- HOW TO COMPLETE THIS TASK
Using the data below, determine the number of lines that include the string "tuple". Write only that number.

--

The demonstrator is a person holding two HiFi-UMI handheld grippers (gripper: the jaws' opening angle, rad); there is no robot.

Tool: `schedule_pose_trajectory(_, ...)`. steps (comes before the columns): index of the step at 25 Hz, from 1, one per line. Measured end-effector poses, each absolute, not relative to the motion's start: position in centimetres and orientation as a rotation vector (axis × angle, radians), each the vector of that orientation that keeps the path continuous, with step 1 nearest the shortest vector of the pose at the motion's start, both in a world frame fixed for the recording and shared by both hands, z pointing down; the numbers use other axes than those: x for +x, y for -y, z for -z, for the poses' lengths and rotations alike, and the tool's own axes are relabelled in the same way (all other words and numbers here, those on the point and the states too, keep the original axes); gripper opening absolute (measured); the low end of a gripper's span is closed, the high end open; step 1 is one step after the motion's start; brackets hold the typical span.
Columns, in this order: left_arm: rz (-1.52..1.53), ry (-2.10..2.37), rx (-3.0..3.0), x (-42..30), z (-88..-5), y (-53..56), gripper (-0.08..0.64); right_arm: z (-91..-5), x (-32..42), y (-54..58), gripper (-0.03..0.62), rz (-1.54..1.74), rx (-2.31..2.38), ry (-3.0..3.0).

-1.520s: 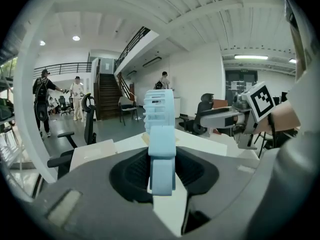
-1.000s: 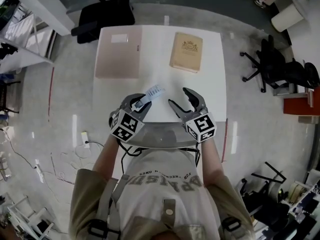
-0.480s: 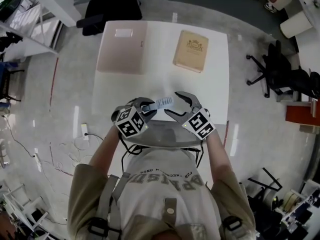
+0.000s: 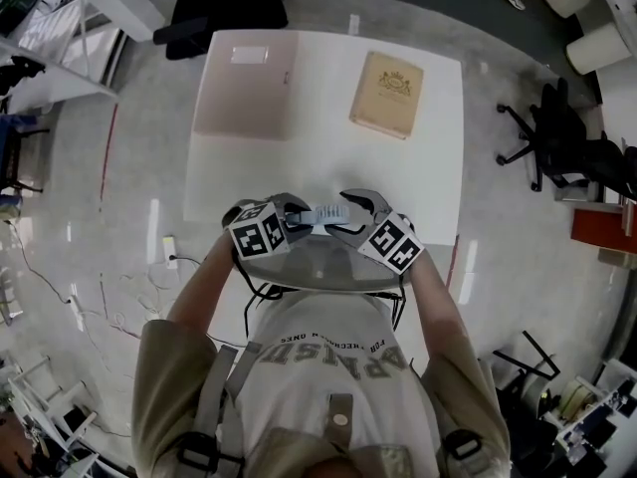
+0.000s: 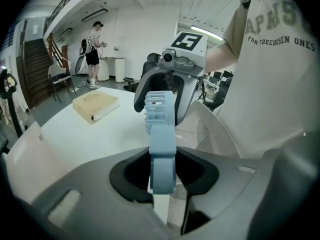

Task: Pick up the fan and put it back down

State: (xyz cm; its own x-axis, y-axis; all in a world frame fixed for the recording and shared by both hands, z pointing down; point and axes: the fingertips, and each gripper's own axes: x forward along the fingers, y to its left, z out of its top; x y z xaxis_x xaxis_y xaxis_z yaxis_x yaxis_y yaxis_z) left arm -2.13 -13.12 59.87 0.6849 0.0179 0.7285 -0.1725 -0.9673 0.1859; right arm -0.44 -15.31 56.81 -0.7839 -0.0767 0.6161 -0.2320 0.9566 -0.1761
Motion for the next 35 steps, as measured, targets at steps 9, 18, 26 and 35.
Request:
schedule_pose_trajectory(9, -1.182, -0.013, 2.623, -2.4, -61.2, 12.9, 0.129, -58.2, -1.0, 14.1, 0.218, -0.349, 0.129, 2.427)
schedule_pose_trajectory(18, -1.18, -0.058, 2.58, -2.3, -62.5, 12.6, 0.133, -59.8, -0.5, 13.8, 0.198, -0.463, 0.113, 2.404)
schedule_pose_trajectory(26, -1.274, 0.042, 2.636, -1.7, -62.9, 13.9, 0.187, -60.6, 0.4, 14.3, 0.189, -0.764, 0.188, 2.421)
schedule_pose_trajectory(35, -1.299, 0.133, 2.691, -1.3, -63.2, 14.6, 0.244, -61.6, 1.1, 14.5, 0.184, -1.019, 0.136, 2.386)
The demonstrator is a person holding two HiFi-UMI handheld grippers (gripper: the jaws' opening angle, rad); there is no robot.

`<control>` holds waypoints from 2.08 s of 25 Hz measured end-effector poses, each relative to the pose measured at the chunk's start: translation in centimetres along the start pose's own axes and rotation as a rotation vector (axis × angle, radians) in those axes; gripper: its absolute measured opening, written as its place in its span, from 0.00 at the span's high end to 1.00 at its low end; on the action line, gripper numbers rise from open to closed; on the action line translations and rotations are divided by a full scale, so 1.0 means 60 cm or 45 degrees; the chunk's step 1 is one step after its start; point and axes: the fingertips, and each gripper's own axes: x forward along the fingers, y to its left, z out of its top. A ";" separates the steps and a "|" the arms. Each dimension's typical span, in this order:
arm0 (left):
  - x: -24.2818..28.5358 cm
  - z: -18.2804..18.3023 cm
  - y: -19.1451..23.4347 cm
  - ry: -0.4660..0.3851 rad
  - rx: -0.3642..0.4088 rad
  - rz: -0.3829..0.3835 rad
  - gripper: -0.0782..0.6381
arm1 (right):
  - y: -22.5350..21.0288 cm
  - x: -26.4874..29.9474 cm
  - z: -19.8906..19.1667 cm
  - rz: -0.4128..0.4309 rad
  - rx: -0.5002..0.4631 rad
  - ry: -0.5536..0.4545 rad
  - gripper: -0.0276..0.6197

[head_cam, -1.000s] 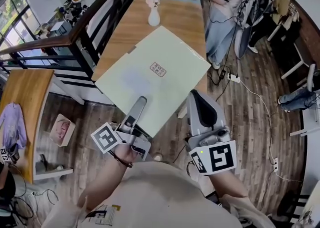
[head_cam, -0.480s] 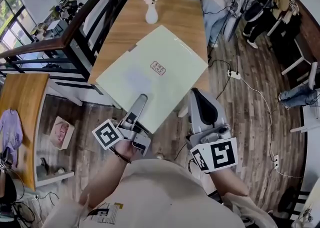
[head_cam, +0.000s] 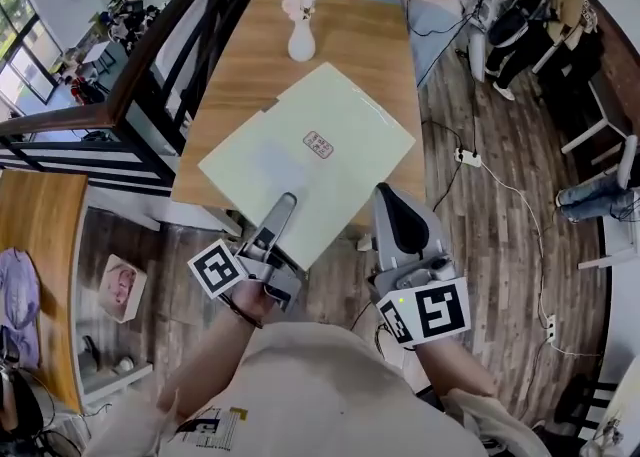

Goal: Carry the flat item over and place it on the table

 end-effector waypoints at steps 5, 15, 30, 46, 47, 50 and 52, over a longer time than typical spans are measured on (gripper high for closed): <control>0.064 0.061 0.030 0.072 -0.019 0.018 0.43 | -0.024 0.097 -0.001 -0.028 0.011 0.023 0.96; 0.183 0.193 0.103 0.198 -0.061 0.036 0.43 | -0.061 0.293 -0.003 -0.105 0.003 0.042 0.96; 0.263 0.264 0.198 0.457 -0.035 0.079 0.43 | -0.116 0.448 -0.034 -0.154 0.006 0.130 0.96; 0.347 0.254 0.339 0.369 -0.125 0.269 0.43 | -0.202 0.499 -0.152 -0.039 0.051 0.284 0.96; 0.354 0.255 0.351 0.379 -0.129 0.274 0.43 | -0.209 0.505 -0.160 -0.042 0.060 0.293 0.96; 0.373 0.252 0.385 0.437 -0.111 0.291 0.43 | -0.226 0.521 -0.181 -0.032 0.080 0.318 0.96; 0.387 0.251 0.405 0.462 -0.094 0.307 0.43 | -0.237 0.532 -0.192 -0.025 0.086 0.327 0.96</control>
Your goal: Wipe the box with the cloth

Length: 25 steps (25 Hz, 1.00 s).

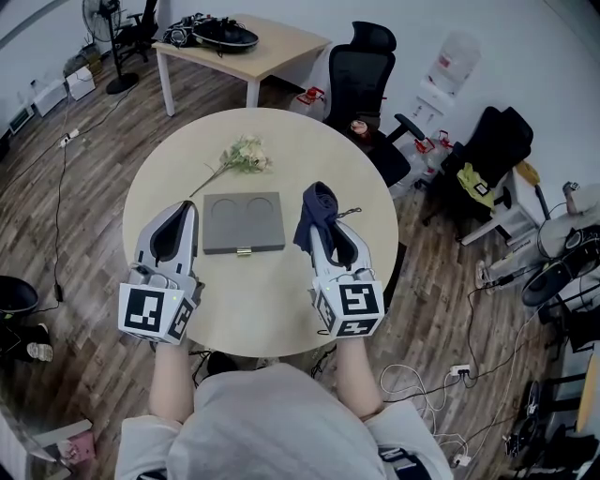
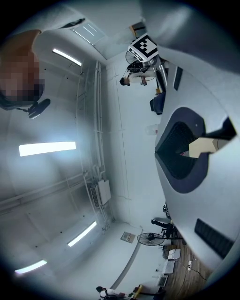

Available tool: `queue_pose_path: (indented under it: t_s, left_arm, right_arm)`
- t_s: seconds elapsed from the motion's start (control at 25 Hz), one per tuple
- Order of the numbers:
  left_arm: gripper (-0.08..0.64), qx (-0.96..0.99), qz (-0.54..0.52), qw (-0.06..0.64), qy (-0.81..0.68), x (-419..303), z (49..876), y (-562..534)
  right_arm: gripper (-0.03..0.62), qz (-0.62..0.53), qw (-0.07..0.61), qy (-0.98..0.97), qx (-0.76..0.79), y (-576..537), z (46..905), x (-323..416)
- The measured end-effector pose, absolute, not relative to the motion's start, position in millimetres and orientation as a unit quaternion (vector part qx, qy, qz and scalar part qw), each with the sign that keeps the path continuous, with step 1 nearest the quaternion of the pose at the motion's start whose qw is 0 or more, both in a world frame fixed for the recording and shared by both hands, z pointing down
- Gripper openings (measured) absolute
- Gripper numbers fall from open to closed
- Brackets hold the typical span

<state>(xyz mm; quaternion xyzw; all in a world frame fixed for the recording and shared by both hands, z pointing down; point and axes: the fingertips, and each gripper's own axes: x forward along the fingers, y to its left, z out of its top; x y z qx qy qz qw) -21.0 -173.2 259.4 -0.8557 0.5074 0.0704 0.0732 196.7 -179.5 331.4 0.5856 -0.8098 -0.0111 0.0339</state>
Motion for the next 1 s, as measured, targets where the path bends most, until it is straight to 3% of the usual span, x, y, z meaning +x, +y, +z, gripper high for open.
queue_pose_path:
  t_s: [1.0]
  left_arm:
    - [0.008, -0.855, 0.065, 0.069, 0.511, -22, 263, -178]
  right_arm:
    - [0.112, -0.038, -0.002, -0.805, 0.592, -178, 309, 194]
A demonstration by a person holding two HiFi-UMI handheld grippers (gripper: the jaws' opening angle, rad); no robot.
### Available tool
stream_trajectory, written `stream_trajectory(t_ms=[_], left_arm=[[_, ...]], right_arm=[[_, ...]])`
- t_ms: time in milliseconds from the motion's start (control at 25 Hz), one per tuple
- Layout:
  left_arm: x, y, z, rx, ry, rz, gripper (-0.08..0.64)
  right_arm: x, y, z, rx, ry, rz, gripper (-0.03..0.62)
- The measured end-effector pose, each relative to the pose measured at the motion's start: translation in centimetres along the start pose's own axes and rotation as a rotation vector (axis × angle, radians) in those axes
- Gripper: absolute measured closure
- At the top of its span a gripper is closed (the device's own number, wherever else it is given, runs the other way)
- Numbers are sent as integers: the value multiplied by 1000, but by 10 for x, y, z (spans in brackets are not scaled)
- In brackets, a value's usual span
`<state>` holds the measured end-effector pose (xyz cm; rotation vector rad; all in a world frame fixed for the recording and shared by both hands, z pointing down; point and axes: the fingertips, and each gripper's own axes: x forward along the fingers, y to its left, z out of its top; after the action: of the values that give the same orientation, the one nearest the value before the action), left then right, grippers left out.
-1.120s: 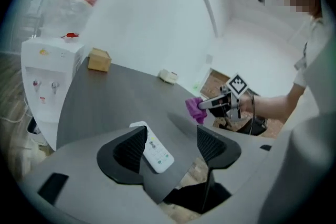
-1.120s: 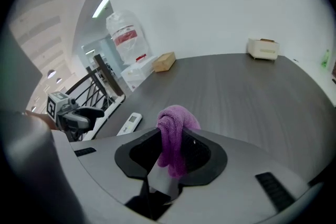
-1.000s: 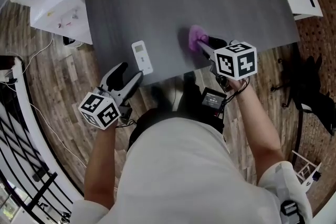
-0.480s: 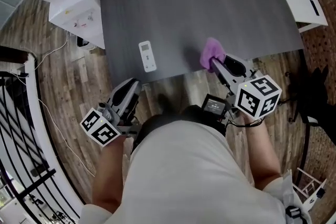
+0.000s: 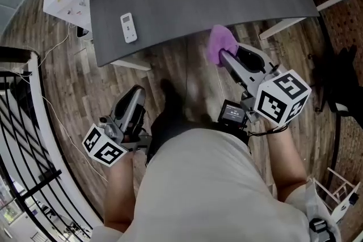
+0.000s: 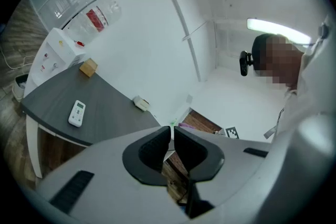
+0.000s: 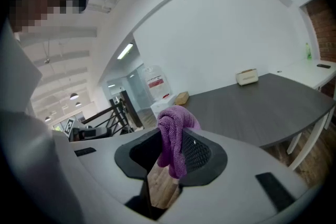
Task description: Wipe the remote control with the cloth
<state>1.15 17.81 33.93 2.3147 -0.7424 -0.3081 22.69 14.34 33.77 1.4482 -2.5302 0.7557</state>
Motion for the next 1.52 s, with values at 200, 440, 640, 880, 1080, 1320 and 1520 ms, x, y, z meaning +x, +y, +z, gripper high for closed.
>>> stream_trajectory(t_ms=[200, 440, 640, 880, 1080, 1320, 1520], left_arm=[[-28, -55, -36, 3, -38, 27, 529], [-69, -83, -52, -8, -60, 50, 529], [-74, -92, -49, -10, -59, 11, 529], [-81, -97, -35, -6, -8, -57, 529], [-102, -90, -20, -5, -3, -71, 529], [-120, -87, -25, -21, -13, -80, 529], [-130, -90, -19, -19, -31, -95, 529]], right_arm=[[-57, 21, -28, 18, 10, 46, 483], [-93, 45, -29, -8, 1, 56, 483], [-110, 58, -27, -1, -16, 24, 483], [-100, 95, -34, 90, -39, 14, 483], [-83, 121, -18, 91, -82, 6, 483], [-84, 143, -3, 57, -132, 4, 485], [-87, 157, 7, 160, -185, 58, 486]])
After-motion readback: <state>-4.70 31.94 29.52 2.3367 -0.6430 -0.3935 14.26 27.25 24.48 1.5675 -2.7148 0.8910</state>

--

- SOLUTION FOR THIS TASK
2